• **Instructions to follow**
Check each line below for the word "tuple". Then give only how many lines have it.

Records from a data collection:
-- -- --

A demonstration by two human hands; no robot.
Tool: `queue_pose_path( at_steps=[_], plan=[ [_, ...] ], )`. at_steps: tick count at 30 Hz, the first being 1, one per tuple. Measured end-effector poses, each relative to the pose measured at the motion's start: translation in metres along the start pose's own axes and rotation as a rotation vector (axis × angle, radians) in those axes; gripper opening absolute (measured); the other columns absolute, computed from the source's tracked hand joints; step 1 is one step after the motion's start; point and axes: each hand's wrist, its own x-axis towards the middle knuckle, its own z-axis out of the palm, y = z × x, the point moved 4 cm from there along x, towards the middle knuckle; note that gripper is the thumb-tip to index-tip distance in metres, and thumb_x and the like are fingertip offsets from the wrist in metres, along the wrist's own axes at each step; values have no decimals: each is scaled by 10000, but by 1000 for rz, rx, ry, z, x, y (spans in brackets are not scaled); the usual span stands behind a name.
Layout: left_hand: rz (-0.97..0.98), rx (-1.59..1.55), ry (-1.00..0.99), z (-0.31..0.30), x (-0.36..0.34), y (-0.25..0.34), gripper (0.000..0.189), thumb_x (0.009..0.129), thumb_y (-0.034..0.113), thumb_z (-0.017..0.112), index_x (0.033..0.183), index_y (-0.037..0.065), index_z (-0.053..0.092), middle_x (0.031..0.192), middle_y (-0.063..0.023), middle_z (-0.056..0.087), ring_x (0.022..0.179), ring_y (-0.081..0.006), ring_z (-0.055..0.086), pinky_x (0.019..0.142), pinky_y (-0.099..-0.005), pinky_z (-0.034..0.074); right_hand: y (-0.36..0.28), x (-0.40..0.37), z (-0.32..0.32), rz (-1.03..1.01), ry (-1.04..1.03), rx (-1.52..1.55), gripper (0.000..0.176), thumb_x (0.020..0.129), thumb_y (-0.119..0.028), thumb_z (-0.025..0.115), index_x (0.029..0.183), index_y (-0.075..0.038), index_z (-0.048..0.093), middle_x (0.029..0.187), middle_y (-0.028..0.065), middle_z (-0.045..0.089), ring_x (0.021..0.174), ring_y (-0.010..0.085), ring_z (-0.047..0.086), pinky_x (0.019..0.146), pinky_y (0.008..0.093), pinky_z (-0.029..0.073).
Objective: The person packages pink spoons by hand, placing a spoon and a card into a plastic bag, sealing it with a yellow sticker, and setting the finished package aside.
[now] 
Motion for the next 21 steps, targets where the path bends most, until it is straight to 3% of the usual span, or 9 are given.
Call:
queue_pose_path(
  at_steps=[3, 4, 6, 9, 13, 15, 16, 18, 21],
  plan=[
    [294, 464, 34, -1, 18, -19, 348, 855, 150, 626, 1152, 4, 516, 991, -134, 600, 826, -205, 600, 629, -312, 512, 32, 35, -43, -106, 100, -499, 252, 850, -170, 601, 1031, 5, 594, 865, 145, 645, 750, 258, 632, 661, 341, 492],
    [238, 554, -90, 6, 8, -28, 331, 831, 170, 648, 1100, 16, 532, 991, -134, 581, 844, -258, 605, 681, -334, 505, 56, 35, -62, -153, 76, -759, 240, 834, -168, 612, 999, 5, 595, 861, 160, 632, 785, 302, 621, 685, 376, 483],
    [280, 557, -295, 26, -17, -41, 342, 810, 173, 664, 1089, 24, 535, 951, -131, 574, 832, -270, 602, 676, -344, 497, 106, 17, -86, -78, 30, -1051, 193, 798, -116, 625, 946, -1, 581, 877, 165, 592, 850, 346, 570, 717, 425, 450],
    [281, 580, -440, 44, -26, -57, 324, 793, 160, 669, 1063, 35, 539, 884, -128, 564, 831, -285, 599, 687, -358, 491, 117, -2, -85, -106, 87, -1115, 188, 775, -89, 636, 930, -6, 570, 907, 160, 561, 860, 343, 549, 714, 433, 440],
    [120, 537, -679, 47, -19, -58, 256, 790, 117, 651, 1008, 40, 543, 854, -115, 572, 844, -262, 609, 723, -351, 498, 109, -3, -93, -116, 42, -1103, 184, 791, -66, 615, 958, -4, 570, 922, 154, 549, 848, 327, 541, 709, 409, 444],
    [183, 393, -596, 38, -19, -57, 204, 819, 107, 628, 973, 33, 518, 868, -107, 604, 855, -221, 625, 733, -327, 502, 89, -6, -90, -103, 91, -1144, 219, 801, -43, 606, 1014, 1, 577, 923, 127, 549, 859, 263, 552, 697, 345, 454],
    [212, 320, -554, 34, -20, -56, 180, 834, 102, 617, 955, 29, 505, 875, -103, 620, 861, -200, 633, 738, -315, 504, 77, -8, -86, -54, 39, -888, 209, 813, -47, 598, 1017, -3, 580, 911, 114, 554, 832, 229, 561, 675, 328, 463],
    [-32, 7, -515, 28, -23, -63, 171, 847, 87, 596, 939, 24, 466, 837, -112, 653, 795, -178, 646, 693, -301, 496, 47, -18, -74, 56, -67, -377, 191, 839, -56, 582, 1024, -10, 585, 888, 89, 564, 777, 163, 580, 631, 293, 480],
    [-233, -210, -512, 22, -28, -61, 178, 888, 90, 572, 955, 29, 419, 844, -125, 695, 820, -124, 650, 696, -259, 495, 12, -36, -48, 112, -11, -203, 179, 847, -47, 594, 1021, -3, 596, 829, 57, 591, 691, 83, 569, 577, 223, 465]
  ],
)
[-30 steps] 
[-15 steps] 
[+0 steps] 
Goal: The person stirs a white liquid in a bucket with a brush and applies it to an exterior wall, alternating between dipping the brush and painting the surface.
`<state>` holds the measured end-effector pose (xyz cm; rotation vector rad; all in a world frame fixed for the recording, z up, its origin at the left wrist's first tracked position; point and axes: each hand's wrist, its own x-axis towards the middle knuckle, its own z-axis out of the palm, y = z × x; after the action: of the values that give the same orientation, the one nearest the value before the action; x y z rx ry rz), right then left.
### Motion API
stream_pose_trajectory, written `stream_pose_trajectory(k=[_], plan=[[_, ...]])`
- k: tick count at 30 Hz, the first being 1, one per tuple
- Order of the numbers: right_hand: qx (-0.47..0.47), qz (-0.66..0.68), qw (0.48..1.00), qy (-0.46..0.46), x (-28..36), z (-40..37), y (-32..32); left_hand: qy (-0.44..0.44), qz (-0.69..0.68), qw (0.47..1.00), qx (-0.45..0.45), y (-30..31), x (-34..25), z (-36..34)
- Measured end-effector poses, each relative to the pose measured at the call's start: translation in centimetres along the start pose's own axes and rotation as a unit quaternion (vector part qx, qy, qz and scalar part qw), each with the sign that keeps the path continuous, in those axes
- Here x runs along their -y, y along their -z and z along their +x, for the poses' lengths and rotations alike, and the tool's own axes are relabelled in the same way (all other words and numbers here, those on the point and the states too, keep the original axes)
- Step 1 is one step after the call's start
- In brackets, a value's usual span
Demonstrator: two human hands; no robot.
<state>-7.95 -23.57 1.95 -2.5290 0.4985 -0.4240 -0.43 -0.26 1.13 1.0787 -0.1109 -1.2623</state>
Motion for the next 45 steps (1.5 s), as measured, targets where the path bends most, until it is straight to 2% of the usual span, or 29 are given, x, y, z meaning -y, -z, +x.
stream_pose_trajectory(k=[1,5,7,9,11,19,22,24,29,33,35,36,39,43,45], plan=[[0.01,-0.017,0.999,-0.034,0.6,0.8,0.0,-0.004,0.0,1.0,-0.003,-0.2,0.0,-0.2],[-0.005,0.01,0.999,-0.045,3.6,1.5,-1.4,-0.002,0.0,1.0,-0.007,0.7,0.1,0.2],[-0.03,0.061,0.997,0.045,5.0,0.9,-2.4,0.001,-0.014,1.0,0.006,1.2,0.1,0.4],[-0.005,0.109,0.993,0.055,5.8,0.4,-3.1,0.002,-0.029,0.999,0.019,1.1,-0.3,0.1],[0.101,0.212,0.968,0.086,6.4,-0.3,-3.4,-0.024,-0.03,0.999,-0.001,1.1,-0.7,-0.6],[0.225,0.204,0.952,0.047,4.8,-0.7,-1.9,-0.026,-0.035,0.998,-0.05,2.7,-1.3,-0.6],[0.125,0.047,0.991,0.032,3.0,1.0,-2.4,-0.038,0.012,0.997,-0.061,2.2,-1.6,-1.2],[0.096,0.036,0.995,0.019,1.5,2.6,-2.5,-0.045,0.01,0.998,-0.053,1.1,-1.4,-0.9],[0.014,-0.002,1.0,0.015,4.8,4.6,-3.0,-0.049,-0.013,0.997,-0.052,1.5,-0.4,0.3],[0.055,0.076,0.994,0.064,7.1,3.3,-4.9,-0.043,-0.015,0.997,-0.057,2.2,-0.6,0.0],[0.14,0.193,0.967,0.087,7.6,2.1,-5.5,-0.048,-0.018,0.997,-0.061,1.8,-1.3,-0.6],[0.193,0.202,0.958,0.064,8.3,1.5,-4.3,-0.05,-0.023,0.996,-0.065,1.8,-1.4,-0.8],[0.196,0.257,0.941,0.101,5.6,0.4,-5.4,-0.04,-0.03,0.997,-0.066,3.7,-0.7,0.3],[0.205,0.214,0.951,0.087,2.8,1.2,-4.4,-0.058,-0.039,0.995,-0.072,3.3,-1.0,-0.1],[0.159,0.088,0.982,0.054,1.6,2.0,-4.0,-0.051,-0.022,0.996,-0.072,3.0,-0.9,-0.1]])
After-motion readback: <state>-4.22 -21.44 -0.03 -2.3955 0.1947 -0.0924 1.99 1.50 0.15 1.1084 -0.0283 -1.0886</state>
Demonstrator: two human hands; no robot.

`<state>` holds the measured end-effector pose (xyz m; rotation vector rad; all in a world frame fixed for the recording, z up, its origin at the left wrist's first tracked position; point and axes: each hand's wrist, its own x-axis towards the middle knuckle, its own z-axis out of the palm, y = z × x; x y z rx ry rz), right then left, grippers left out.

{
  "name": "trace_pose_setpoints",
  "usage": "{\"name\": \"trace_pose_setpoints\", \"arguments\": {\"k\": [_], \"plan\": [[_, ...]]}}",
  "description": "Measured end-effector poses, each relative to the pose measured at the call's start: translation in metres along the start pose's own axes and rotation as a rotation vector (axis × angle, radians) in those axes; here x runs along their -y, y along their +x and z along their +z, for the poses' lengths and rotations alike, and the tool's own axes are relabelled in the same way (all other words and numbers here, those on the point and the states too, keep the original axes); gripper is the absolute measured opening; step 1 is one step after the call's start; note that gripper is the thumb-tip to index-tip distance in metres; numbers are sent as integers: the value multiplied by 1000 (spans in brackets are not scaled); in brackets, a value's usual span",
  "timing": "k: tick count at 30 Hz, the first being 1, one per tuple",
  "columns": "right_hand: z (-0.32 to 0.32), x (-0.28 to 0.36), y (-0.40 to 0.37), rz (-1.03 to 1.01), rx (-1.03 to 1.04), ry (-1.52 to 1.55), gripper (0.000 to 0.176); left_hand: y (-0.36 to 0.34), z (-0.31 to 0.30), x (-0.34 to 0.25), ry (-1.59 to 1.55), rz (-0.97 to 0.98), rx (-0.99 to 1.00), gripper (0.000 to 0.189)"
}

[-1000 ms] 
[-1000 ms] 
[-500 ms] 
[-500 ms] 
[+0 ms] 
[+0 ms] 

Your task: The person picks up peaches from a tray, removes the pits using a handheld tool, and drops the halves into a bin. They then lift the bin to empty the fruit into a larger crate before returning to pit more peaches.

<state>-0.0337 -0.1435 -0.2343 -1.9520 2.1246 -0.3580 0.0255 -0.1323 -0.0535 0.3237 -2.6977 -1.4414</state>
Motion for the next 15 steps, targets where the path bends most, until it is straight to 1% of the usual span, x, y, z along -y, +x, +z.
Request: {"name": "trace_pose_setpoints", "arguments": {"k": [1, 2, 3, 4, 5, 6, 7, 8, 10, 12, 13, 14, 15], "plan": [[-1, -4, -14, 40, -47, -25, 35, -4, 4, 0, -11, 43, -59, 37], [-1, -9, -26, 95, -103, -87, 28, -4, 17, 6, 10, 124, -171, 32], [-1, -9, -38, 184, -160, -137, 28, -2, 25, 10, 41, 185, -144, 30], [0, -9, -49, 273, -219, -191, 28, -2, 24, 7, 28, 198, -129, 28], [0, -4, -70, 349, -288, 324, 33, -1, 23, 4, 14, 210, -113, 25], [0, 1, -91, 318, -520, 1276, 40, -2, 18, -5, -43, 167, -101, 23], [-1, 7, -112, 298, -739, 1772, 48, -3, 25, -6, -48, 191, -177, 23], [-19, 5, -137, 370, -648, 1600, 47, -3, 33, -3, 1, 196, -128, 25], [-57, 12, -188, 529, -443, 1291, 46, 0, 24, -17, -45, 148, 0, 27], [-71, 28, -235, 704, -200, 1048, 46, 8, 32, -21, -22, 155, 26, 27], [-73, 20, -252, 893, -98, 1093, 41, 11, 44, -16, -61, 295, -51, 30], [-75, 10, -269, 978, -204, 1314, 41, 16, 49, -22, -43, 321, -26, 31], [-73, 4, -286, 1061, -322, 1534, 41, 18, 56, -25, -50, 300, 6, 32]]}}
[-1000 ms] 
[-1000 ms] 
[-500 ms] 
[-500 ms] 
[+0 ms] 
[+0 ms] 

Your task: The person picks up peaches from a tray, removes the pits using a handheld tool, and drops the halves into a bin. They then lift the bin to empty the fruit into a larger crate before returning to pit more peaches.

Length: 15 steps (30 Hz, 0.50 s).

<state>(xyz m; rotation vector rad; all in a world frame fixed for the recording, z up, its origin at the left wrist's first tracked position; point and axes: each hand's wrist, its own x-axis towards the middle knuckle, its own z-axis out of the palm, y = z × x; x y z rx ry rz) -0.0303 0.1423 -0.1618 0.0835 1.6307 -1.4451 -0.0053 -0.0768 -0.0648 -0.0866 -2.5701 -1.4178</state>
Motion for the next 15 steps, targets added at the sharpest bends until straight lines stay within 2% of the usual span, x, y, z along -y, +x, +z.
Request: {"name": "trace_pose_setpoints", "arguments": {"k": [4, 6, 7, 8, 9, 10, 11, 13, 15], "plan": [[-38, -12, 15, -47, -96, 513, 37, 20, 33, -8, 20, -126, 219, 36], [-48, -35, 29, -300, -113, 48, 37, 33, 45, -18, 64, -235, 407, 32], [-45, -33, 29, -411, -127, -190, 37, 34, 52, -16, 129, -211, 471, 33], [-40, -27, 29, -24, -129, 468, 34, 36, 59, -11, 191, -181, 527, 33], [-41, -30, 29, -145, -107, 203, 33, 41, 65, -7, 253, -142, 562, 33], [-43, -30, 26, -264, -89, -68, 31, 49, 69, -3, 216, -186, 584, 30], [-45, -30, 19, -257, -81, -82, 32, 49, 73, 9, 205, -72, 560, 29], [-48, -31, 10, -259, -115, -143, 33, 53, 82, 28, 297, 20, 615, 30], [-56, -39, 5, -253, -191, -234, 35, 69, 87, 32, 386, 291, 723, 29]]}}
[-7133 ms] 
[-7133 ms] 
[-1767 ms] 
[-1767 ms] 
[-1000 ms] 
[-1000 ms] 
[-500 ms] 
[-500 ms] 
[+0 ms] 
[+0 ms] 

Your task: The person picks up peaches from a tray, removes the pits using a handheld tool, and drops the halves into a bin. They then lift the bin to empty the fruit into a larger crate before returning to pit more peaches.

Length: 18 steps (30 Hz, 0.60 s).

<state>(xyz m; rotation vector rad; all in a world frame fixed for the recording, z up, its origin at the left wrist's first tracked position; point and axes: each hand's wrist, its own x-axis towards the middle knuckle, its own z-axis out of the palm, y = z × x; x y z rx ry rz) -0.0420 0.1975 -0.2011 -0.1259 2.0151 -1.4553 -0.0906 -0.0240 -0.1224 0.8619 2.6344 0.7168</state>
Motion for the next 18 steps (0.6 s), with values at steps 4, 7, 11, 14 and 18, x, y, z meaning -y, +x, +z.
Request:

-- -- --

• **Result**
3